--- ENTRIES PROVIDED ---
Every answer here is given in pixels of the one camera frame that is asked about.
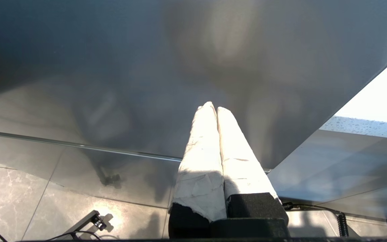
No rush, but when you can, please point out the black coiled cable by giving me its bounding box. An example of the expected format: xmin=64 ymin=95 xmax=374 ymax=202
xmin=282 ymin=201 xmax=350 ymax=238

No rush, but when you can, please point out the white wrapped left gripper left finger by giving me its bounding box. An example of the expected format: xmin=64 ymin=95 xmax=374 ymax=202
xmin=168 ymin=102 xmax=228 ymax=239

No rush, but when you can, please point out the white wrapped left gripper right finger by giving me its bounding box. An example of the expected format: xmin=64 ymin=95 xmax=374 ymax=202
xmin=217 ymin=107 xmax=289 ymax=226

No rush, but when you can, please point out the black metal bracket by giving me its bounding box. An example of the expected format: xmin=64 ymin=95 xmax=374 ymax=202
xmin=69 ymin=210 xmax=113 ymax=240

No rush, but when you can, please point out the grey base cabinet front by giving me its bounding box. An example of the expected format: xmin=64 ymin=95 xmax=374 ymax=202
xmin=267 ymin=129 xmax=387 ymax=206

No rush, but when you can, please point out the stainless steel appliance front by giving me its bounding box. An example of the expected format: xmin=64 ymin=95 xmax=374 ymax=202
xmin=0 ymin=0 xmax=387 ymax=210

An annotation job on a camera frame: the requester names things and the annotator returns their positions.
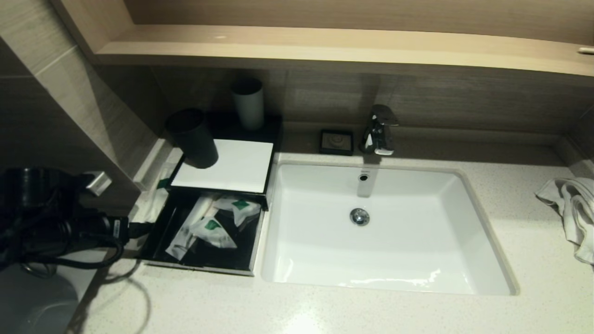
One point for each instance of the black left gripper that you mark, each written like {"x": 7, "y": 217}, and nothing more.
{"x": 111, "y": 229}

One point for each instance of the long white toothbrush packet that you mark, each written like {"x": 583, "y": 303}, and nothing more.
{"x": 155, "y": 199}
{"x": 181, "y": 241}

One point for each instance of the small white green-label sachet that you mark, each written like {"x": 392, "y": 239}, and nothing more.
{"x": 241, "y": 206}
{"x": 213, "y": 232}

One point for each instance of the black glossy drawer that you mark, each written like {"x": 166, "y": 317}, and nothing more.
{"x": 222, "y": 257}

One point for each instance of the black cup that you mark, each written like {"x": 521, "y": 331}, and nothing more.
{"x": 195, "y": 139}

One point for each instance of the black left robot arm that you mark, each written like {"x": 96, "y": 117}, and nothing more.
{"x": 32, "y": 199}

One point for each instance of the black box with white top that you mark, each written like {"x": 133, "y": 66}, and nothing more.
{"x": 227, "y": 164}

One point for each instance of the grey cup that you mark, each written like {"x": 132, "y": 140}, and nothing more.
{"x": 248, "y": 106}

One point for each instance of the black glossy tray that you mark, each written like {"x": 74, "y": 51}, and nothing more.
{"x": 271, "y": 123}

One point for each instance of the black square soap dish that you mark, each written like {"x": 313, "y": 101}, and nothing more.
{"x": 336, "y": 143}

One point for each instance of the chrome drain plug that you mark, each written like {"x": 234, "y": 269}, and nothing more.
{"x": 359, "y": 217}

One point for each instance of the white ceramic sink basin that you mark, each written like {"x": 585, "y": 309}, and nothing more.
{"x": 394, "y": 250}

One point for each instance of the chrome faucet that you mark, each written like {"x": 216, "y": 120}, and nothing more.
{"x": 378, "y": 134}

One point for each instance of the light wooden shelf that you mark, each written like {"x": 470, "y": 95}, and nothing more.
{"x": 325, "y": 46}

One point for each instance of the white towel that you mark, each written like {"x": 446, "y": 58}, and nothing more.
{"x": 573, "y": 208}

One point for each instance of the small pale object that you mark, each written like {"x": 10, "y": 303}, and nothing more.
{"x": 585, "y": 51}

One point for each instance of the small white rectangular block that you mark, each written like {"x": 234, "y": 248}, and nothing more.
{"x": 97, "y": 182}

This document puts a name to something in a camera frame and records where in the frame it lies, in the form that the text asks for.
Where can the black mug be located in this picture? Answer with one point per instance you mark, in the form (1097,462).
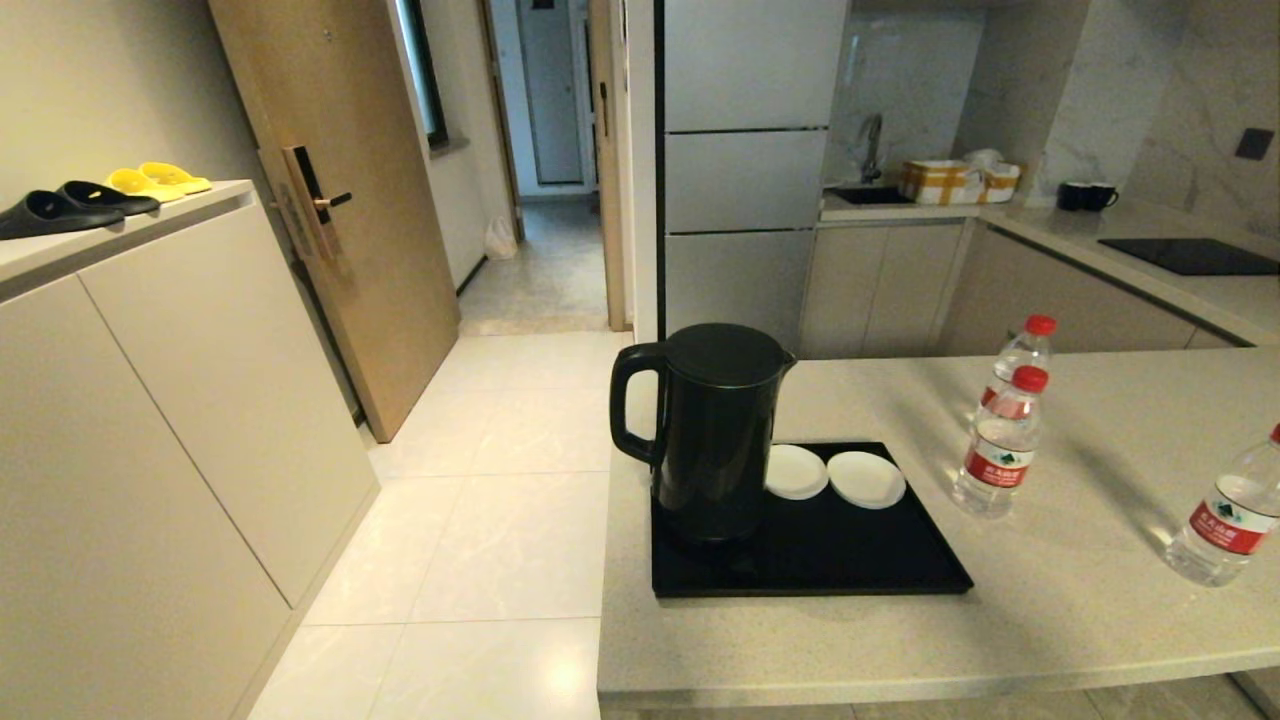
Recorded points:
(1098,197)
(1070,196)

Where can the small yellow checked white box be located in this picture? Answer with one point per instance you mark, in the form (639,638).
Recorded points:
(1000,185)

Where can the white plastic bag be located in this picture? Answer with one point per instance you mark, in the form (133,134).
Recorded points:
(500,240)

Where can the dark framed window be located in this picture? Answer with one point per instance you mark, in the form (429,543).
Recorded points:
(425,80)

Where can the yellow slipper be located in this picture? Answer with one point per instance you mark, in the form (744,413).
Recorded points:
(135,183)
(175,176)

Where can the round white coaster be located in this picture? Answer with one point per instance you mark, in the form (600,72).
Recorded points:
(866,480)
(797,472)

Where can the dark kitchen sink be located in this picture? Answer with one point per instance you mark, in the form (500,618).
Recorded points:
(870,195)

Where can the black slipper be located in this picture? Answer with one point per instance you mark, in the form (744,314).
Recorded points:
(50,212)
(110,196)

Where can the clear water bottle red cap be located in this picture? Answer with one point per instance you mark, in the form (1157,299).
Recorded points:
(1030,350)
(1000,450)
(1225,520)

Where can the black rectangular tray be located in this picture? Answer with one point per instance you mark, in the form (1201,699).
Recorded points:
(850,550)

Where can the black electric kettle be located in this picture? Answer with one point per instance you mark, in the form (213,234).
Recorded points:
(715,440)

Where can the silver refrigerator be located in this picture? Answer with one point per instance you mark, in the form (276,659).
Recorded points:
(745,180)

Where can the large yellow checked white box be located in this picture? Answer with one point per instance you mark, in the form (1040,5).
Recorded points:
(940,183)

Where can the chrome sink faucet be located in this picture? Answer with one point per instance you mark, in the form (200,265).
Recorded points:
(875,130)

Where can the black induction cooktop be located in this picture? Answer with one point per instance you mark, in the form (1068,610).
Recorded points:
(1190,256)

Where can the narrow wooden door leaf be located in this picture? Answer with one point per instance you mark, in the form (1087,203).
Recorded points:
(607,200)

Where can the wooden entrance door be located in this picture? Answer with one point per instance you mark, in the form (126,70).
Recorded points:
(370,300)

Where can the white hallway door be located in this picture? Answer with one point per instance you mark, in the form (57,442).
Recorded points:
(550,100)

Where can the dark wall socket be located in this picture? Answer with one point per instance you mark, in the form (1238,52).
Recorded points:
(1254,144)

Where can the white crumpled cloth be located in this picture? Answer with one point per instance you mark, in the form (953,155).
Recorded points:
(985,157)

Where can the beige shoe cabinet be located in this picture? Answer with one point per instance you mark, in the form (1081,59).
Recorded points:
(200,400)

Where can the beige kitchen counter cabinets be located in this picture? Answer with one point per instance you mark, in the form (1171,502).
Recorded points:
(880,290)

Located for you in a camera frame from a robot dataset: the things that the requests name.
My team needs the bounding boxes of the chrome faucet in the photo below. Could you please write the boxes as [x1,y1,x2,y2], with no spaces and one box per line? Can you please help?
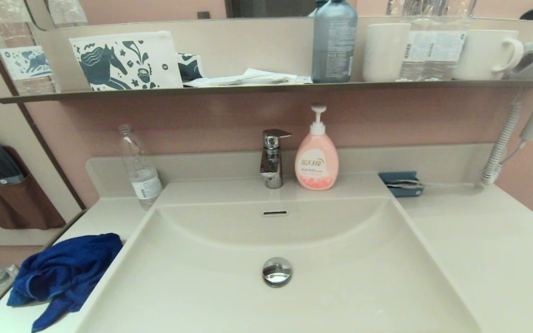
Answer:
[260,129,292,189]

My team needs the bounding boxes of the blue terry cleaning cloth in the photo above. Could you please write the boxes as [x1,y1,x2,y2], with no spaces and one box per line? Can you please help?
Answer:
[6,233,124,333]

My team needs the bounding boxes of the white ceramic sink basin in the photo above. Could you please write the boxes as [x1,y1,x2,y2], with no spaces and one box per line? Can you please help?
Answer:
[76,176,482,333]

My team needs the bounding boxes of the pink soap pump bottle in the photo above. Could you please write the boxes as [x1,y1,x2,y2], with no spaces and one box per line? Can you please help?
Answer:
[294,104,340,191]

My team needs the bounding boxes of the white paper packets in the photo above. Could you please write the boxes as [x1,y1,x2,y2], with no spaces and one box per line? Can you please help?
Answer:
[183,68,313,87]

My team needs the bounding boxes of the chrome drain stopper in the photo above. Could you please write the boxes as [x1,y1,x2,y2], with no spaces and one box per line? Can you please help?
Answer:
[262,257,293,288]

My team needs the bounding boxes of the slim clear plastic water bottle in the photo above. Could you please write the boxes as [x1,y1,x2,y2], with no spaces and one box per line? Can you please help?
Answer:
[118,123,163,211]

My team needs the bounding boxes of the small horse print pouch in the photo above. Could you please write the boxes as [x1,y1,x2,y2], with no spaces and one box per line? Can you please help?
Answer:
[177,52,206,83]

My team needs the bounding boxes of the blue plastic holder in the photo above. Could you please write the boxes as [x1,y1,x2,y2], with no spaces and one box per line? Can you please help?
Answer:
[378,172,425,198]

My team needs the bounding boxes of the grey plastic bottle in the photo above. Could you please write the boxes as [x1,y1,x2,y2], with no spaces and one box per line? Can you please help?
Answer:
[311,0,359,84]

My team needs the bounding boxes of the silver metal clip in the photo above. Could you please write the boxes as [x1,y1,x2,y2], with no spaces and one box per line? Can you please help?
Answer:
[385,179,425,189]

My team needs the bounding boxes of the large horse print pouch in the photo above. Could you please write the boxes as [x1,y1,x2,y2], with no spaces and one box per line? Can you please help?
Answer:
[69,31,184,91]

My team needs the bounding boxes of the clear bottle horse print label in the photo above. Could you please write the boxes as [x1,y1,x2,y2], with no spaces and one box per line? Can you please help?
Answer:
[0,0,61,95]

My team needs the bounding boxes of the small bottle grey cap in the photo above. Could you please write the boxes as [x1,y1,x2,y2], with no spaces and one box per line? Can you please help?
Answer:
[0,271,18,296]

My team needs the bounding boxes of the metal wall shelf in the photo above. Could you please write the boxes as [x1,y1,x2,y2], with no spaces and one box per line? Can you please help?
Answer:
[0,79,533,104]

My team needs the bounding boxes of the white handleless cup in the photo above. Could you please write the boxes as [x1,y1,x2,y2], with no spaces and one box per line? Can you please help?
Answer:
[362,23,411,83]

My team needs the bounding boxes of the wall mirror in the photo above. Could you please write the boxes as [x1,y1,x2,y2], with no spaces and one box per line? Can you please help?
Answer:
[24,0,533,31]

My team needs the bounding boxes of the white coiled dryer cord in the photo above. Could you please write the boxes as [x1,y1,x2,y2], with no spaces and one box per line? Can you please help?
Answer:
[481,99,524,186]

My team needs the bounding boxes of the white mug with handle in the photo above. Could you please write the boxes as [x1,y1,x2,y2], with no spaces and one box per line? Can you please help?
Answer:
[452,30,524,81]

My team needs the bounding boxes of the brown wall pouch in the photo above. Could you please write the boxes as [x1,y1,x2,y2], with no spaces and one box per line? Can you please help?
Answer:
[0,146,66,230]

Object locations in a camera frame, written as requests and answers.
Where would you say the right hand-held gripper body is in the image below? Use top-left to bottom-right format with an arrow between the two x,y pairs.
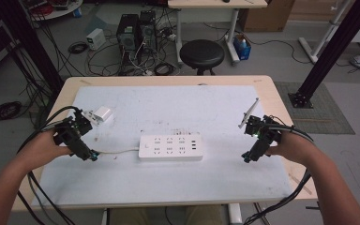
237,97 -> 283,163

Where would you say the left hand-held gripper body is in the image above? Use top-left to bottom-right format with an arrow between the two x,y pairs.
53,107 -> 94,161

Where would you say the person's left hand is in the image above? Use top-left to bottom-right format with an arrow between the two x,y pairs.
24,128 -> 73,164

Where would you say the person's right hand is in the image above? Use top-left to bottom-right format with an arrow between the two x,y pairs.
265,130 -> 315,165

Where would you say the white plug adapter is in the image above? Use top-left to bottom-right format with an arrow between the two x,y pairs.
86,105 -> 113,127

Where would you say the light wooden table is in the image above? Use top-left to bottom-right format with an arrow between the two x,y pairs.
11,74 -> 319,214

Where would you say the grey floor mat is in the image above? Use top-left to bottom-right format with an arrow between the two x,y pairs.
274,81 -> 356,136

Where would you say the white power strip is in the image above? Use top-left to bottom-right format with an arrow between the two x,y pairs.
138,133 -> 204,162

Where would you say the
---
*REQUIREMENT*
If a line above holds the string "cloth", copy it out.

*TASK OUTPUT*
Where can the white crumpled cloth be located in this picture? Answer with one point per instance you mark, in the form (953,155).
My team needs the bounding boxes of the blue terry cleaning cloth in the photo above. Could you please write the boxes as [x1,y1,x2,y2], with no spaces and one box per line? Can you please help?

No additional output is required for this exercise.